Thursday, May 13, 2010
Katalin Varga ***1/2
Director: Peter Strickland
Cast: Hilda Péter, Norbert Tankó, László Mátray
Roberto Giacomello, Tibor Pálffy, Fatma Mohamed
The best cinema usually sneaks up behind you while you least expect it; such is the case in Katalin Varga, a seemingly simple revenge tale that will haunt you with its poetic brutality.
The film takes place in Transylvania and begins when the title character (Péter) realizes her husband (Mátray) discovered he's not the biological father of their son Orbán (Tankó).
Without much ceremony he asks her to leave the village with her bastard, whom he refuses to see.
Katalin and her son leave with nothing but a horse drawn cart. She tells the child they're off to visit her sick mother but actually means to seek and take revenge on the men who raped her eleven years before.
In an efficient running time of 85 minutes, debut director, Peter Strickland, creates a vast portrait of womanhood, folklore and justice as Katalin represents the tensions created between the preservation of history and the fast moving times.
Péter gives a brilliant naturalistic performance and takes over the screen in unsuspected ways. With an enigmatic look, that recalls Tilda Swinton, the actress makes Katalin her own; a mysterious combination of raw sensuality, maternal instinct and avenging angel.
At the beginning of the film we wonder if she isn't acting out of selfishness given how easily she lies to have her way, then it becomes clear that she's on a mission that goes beyond her own will.
She mentions how she speaks to the forest that witnessed her rape and instead of taking her for some sort of lunatic, the words coming out of her mouth sound ethereal.
Péter does a fantastic job maintaining a balance between Katalin the woman and the concept. Given how much the director tends to manipulate the mood and suggest that we might be in the presence of supernatural forces, her performance is brilliant.
Strickland too is a mystery upon himself; a British director shooting a film in Hungarian set in the Carpathians isn't something you see every day and perhaps this is the reason why the movie is so good.
The idea that this foreigner comes to a strange land refreshes the whole concept of what we'd have expected if the film had been made by a local.
In Katalin Varga Strickland tries to grasp the prevalence of mythical elements amidst our society. This is why the film is set in a remote village where people live under common rules that would be immediately disregarded in our societies.
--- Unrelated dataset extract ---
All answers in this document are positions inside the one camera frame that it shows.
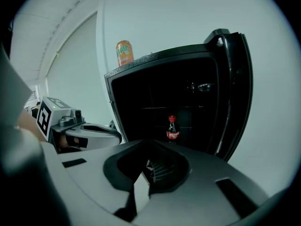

Yet when Katalin pulls out her cellphone to call her estranges husband, we're reminded that this film doesn't take place during the Middle Ages.
The beautifully subdued score and the haunting work of cinematography (there's a scene in a river that seems like a memory you never had) compliment a film that might very well be called a folk thriller.
When the film reaches its unexpected climax we realize that despite what we think is our better knowledge, Strickland gave his heroine the only fate she could've had, in the process reminding us that despite the technological advancements, nothing beats the power of good storytelling.